The title, ‘Towards Monumental Sculpture’, may itself potentially imply a diagnostic cynicism about a flimsy monumentality which has long since been usurped by a different conception of space and scale; even the near infinite space of the techno-sublime has itself been thoroughly colonized by corporate branding which bleeds back into domestic space.

Clueit isn’t however interested in cocking a snook at civic and private statuary.

The ethical necessity of ‘Public Sculpture’ is predicated on the assumption that unyielding static blocks somehow incarnate the immovable and unchanging correctness of political and social institutions founding principles. 

However, Clueit is less concerned with sculptures solidity, its concrete physicality, than he is with its aping of the architecture of gesture. The successful imposition of the ephemeral on sculptures ungiving surface is what truly allows ‘sculptures’ experienced to resonate in the mind. It’s this knowledge that allows the installation to head towards its own presentation of monumentality with an apologetic grin. 

Clueit has actually managed to have his cake and eat it. 

Not unlike Credit Suisse who own the building. 

Friday 5 September 2014

Third Space



Crusader Mill is a stone’s throw away from the centre of Manchester (UK) so it’s an ideal site for a gallery space. Indeed it’s so ideal that Magnus Quaife’s ‘Malgras / Naudet’ gallery closed and has now reopened as ‘Cardroom’, a gallery run on more democratic principles by a loose grouping of artists. 

Ironically Quaife’s curatorial input seems to have been central in bringing together Manchester and York artists for Cardroom’s current ‘Third Space’ exhibition. And, as usual with group shows, it’s a mixed bag.

Alyson Olson’s ‘Hang In There’ is a chemically yellow sheet of perspex pinned to the wall by a pink sheet of curtain. The perspex is angled almost horizontally and its almost fluorescent edges poke into and deform the materials vertical hang.
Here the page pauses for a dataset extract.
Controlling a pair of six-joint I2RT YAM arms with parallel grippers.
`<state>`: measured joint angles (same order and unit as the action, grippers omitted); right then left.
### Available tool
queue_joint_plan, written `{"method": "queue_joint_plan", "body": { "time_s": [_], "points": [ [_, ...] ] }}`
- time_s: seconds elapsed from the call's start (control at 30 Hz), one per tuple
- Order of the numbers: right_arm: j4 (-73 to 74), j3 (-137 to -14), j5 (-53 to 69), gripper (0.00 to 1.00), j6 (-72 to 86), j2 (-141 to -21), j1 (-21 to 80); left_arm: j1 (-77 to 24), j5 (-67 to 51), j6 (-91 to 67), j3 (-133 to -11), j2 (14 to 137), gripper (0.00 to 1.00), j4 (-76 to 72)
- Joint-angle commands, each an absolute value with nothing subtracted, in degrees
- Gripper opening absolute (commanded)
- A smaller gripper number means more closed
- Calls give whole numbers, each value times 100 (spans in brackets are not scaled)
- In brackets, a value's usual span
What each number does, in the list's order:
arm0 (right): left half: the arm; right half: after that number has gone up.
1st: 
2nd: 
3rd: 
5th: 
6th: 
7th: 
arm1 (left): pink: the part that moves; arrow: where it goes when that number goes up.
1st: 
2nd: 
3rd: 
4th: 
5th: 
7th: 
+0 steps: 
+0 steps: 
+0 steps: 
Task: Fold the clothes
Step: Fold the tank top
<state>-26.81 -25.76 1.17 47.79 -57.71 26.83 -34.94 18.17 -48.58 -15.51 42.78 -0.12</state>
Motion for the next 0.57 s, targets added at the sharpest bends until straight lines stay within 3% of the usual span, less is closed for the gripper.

Janine Goldworthy’s ‘Pure Land’ also uses material leftovers and found items: a ten-foot rod of metal pierces what appear to be two crumpled oversized paper towels whilst her ‘Mountain Fold’ looks like a knee high, horizontally looped length of a roll of paper, little nuggets of colour decorate the paper edge free of the floor and the whole thing appears quite unstable.   
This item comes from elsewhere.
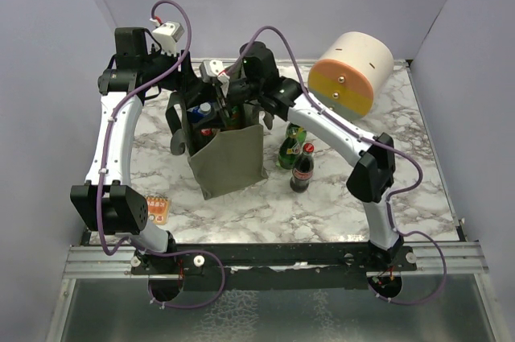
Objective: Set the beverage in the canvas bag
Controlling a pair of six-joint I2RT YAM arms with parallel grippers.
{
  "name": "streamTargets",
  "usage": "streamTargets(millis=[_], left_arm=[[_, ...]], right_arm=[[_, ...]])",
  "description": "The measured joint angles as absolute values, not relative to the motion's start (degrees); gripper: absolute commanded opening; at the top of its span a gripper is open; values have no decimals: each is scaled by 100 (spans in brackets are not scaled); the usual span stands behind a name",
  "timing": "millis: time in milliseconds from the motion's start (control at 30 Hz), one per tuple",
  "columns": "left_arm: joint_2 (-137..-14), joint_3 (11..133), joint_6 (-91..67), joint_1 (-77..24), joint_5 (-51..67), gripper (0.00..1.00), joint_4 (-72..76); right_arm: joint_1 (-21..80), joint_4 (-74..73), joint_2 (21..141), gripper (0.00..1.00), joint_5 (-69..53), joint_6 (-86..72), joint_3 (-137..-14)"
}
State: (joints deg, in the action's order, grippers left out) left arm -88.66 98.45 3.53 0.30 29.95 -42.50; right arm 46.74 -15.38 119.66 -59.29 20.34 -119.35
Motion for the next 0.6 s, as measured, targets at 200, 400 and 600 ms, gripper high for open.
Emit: streamTargets(millis=[200, 400, 600], left_arm=[[-8882, 9850, 353, 30, 3000, 59, -4250], [-8884, 9856, 351, 30, 3004, 59, -4252], [-8886, 9867, 344, 30, 3020, 59, -4250]], right_arm=[[4512, -1594, 11507, 61, -5714, 1782, -11990], [3953, -1833, 10755, 61, -5360, 1603, -11966], [3236, -2394, 9703, 61, -4707, 1686, -11397]])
The grubbily disposable and materially odd have a touch of camp about them in Jude Lin’s ‘The Day You Won Me A Unicorn’, a light pink painted pelt stuck on the wall and pieced together from nylon mesh, feathers and padding. The suggestive tactility of the components is emphasised in the scratchy abstractions of Lin’s ‘Touch’ drawings.
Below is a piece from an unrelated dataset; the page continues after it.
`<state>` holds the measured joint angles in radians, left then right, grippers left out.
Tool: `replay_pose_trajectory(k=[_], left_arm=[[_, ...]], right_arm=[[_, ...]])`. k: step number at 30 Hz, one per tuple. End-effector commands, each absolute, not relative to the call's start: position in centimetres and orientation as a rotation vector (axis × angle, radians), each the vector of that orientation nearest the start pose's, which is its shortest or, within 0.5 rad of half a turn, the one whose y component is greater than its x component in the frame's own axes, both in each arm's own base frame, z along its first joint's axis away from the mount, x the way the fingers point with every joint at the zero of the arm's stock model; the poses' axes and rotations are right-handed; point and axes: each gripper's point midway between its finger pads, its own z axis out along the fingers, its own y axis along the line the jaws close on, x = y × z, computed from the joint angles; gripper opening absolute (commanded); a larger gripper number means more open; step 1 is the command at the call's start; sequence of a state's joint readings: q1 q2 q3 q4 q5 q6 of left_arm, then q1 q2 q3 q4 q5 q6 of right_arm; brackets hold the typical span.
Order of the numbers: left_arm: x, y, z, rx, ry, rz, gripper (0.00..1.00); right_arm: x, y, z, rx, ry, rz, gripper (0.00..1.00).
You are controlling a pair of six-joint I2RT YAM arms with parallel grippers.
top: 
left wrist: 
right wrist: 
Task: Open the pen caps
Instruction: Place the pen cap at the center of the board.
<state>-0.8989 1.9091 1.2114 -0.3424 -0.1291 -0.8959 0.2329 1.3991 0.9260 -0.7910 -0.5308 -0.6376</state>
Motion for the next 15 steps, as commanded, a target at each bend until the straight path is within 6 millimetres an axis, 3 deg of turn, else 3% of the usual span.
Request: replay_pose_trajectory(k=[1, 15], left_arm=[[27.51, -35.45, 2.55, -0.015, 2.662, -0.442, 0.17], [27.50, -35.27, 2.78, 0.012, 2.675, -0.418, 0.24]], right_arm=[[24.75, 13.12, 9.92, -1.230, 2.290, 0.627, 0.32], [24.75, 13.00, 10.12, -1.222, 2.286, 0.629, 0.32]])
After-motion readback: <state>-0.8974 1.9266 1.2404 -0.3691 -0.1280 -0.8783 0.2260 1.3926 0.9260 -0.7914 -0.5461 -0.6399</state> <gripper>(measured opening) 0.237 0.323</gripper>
In the sculpture department, Tom Wray’s three oversized, lumpen ‘Crucifixion Nails’ pierce the gallery floor. There’s an irritating literalness about the work but it does get under the skin. More willfully obtuse, Helen Wheeler’s ‘Untitled (Glass 1)’ is a blown glass alchemical flask, its glass neck gripped by a metal clamp, filled with a cotton candy pink glass thread.

Apart from Megan Wellington’s body parts and vegetation collages, two static camera ‘films’ complete the show: Wellington’s ‘Garden Book Club’ (the same title is given to all her pieces) and Liam Healey’s ‘Haze’.

Wellington’s camera work looks like an old, lined black and white video of a man and woman alternately placing bland, leafy potted plants on a table top until it's full, cleaning the leaves with a sodden cloth then removing the plants. 

Also referencing the still life, and by extension a memento mori, Healey’s ‘Haze’ is a more artful affair: pink and white flowers (painted or real? It’s hard to tell) slowly come into focus on a smudged green background, a dark stain congeals into an image which gradually becomes increasingly defined until the looped sequence starts again.

The real conceptual glue of ‘Third Space’ is the works grotty aesthetic, a popular offshoot of shabby chic automatically popular amongst cash strapped arty types. There’s nothing intrinsically wrong with this, the career artist does after all have a tendency to go from a cheaply produced but thoughtful output to polished, slick and less interesting gallery-funded productions. But things may have reached a point in small gallery world at which the urban beards and delightfully scuffed furnishings of magazine culture are promoting an ‘aesthetic’ which is in danger of becoming an orthodoxy.